# Work instruction
Skip the images and print the listing exactly.

# Data below
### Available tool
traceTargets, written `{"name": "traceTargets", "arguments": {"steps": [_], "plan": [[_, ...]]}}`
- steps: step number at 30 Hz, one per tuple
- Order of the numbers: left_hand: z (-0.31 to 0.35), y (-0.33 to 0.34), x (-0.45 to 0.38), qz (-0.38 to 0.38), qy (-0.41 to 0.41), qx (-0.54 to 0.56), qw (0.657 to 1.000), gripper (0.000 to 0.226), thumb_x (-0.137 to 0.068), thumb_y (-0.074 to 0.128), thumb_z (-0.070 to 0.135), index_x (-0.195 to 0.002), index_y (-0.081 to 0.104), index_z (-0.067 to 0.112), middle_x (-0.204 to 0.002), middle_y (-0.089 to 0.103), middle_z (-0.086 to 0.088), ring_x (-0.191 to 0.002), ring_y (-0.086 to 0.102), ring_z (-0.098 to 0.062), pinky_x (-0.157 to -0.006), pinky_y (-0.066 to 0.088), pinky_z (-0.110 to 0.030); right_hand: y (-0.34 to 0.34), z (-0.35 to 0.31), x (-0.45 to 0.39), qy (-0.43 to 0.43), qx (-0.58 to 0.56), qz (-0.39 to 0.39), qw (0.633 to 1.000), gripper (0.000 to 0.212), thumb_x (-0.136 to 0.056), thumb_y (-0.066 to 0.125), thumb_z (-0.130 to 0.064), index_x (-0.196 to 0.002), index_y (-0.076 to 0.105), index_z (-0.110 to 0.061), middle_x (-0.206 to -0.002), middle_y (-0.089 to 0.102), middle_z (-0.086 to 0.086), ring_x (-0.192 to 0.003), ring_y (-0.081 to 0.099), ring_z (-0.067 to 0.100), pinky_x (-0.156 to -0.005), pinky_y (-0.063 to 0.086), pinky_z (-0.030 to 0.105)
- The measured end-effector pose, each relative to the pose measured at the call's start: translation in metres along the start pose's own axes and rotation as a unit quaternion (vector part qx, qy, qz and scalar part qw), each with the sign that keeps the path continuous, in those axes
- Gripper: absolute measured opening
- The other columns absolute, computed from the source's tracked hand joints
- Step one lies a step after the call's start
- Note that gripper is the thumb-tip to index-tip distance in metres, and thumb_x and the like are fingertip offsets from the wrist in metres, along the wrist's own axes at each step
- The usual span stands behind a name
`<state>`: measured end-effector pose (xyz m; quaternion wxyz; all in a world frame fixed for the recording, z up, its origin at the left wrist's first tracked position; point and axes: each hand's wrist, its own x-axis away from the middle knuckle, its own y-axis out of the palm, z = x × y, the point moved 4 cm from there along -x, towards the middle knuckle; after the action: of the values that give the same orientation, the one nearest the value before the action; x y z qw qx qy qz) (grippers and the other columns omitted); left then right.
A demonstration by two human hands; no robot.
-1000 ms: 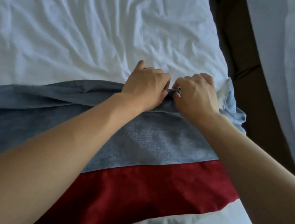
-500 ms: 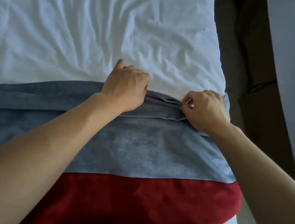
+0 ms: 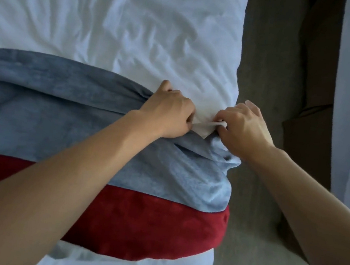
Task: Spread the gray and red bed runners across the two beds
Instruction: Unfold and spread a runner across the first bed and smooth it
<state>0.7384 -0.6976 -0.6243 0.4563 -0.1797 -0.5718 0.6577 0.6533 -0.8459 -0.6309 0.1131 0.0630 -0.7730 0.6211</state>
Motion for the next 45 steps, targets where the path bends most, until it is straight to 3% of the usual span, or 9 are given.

# Response to this task
### Available tool
traceTargets, written `{"name": "traceTargets", "arguments": {"steps": [_], "plan": [[_, ...]]}}`
- steps: step number at 30 Hz, one per tuple
- Order of the numbers: left_hand: z (-0.31 to 0.35), y (-0.33 to 0.34), x (-0.45 to 0.38), qz (-0.38 to 0.38), qy (-0.41 to 0.41), qx (-0.54 to 0.56), qw (0.657 to 1.000), gripper (0.000 to 0.226), thumb_x (-0.137 to 0.068), thumb_y (-0.074 to 0.128), thumb_z (-0.070 to 0.135), index_x (-0.195 to 0.002), index_y (-0.081 to 0.104), index_z (-0.067 to 0.112), middle_x (-0.204 to 0.002), middle_y (-0.089 to 0.103), middle_z (-0.086 to 0.088), ring_x (-0.191 to 0.002), ring_y (-0.086 to 0.102), ring_z (-0.098 to 0.062), pinky_x (-0.157 to -0.006), pinky_y (-0.066 to 0.088), pinky_z (-0.110 to 0.030); right_hand: y (-0.34 to 0.34), z (-0.35 to 0.31), x (-0.45 to 0.39), qy (-0.43 to 0.43), qx (-0.58 to 0.56), qz (-0.39 to 0.39), qw (0.633 to 1.000), gripper (0.000 to 0.212), thumb_x (-0.136 to 0.056), thumb_y (-0.066 to 0.125), thumb_z (-0.130 to 0.064), index_x (-0.196 to 0.002), index_y (-0.076 to 0.105), index_z (-0.110 to 0.061), middle_x (-0.206 to -0.002), middle_y (-0.089 to 0.102), middle_z (-0.086 to 0.086), ring_x (-0.192 to 0.003), ring_y (-0.081 to 0.099), ring_z (-0.067 to 0.100), pinky_x (-0.156 to -0.005), pinky_y (-0.063 to 0.086), pinky_z (-0.030 to 0.105)
- The measured end-effector pose, each relative to the pose measured at the call's start: translation in metres along the start pose's own axes and rotation as a unit quaternion (vector part qx, qy, qz and scalar part qw), each with the sign that keeps the path continuous, in those axes
- Gripper: absolute measured opening
- The other columns absolute, computed from the source's tracked hand joints
- Step one lies a step after the call's start
- Note that gripper is the thumb-tip to index-tip distance in metres, and thumb_x and the like are fingertip offsets from the wrist in metres, along the wrist's own axes at each step
- The usual span stands behind a name
`<state>`: measured end-effector pose (xyz m; quaternion wxyz; all in a world frame fixed for the recording, z up, its origin at the left wrist's first tracked position; point and axes: each hand's wrist, its own x-axis away from the middle knuckle, its own y-axis out of the palm, z = x × y, the point moved 4 cm from there along -x, towards the middle knuckle; after the action: of the values that give the same orientation, the one nearest the value before the action; x y z qw qx qy qz) (grippers and the other columns omitted); left then right.
A demonstration by two human hands; no robot.
-1000 ms: 
-500 ms: 
+0 ms: 
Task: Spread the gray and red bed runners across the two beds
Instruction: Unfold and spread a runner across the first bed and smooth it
<state>0.7384 -0.6976 -0.6243 0.4563 -0.1797 -0.5718 0.6577 0.6533 -0.8459 -0.6309 0.1131 0.0630 -0.7730 0.6211</state>
Motion for the next 45 steps, targets where the path bends most, until it is straight to 3% of the usual span, or 9 are given.

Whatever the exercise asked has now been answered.